Une nomination stratégique au sommet de l’État
La désignation de Taiwo Oyedele à la tête du ministère des Finances marque un tournant dans la gouvernance économique nigériane. Succédant à Wale Edun, il hérite d’un portefeuille clé, au cœur des priorités gouvernementales.
Dès l’annonce, la présidence a insisté sur la nécessité de renforcer la cohérence des politiques économiques, dans un contexte où les attentes en matière de croissance et de stabilité budgétaire restent élevées.
Un architecte des réformes fiscales
Figure reconnue de la technocratie nigériane, Taiwo Oyedele s’est imposé comme un acteur central des réformes fiscales récentes. Ancien ministre d’État aux Finances, il a dirigé un comité présidentiel chargé de simplifier le système fiscal.
Son action a contribué à rationaliser les taxes et à améliorer la lisibilité du cadre fiscal, un levier jugé essentiel pour attirer les investissements et soutenir l’activité économique.
Une économie sous contraintes structurelles
Cette nomination intervient dans un contexte économique tendu.
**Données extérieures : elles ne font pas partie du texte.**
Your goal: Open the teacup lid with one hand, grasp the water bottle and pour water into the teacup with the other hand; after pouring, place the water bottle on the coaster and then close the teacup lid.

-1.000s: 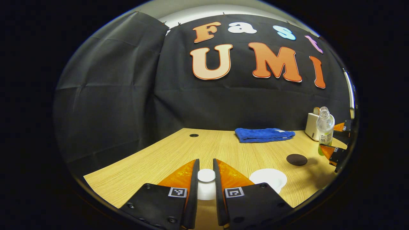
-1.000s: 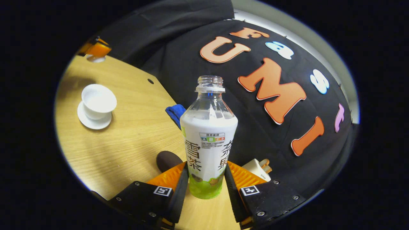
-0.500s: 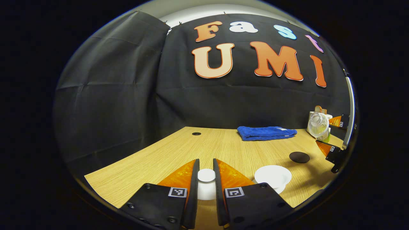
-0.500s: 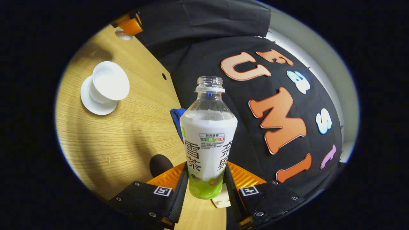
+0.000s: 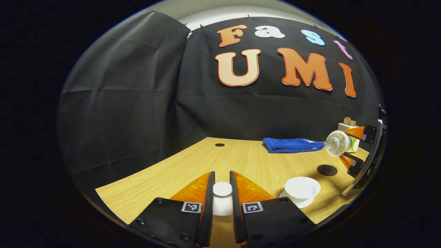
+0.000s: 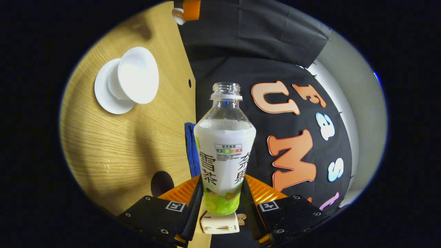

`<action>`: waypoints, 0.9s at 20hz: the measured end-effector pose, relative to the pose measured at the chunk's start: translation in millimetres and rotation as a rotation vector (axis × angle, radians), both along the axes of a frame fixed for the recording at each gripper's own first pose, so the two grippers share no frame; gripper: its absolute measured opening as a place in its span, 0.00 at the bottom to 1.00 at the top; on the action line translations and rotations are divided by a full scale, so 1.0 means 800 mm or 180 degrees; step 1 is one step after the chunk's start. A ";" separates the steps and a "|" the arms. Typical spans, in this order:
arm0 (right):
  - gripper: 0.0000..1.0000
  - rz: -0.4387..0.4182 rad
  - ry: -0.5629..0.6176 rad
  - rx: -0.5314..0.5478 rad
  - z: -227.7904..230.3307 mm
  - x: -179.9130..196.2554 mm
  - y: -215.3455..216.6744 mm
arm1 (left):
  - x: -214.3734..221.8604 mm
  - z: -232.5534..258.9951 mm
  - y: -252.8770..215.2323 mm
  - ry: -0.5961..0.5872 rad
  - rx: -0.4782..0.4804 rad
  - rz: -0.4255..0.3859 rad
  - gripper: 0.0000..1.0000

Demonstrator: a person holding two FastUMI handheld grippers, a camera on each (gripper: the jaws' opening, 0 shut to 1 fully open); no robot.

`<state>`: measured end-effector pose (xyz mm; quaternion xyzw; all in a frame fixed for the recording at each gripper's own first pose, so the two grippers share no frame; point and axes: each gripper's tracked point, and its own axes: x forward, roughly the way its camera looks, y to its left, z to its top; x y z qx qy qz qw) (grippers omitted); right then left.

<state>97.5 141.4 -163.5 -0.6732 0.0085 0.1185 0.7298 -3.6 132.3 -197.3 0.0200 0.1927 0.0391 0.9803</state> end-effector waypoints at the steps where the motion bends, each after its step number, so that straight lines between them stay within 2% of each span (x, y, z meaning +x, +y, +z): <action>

Le Nigeria fait face à un faible taux de mobilisation des recettes fiscales, à une pression croissante sur la dette publique et à une nécessité urgente de diversification économique.
L’exécutif mise ainsi sur l’expertise technique d’Oyedele pour élargir l’assiette fiscale, renforcer les recettes internes et réduire la dépendance aux financements extérieurs.
Continuité et accélération de l’agenda économique
Au-delà d’un simple changement d’homme, cette nomination traduit une volonté politique claire : poursuivre et intensifier les réformes engagées. Le gouvernement entend moderniser la fiscalité, améliorer le climat des affaires et consolider les équilibres macroéconomiques.
Ce choix envoie un signal de continuité aux partenaires économiques, tout en affirmant une ambition de transformation structurelle à moyen terme.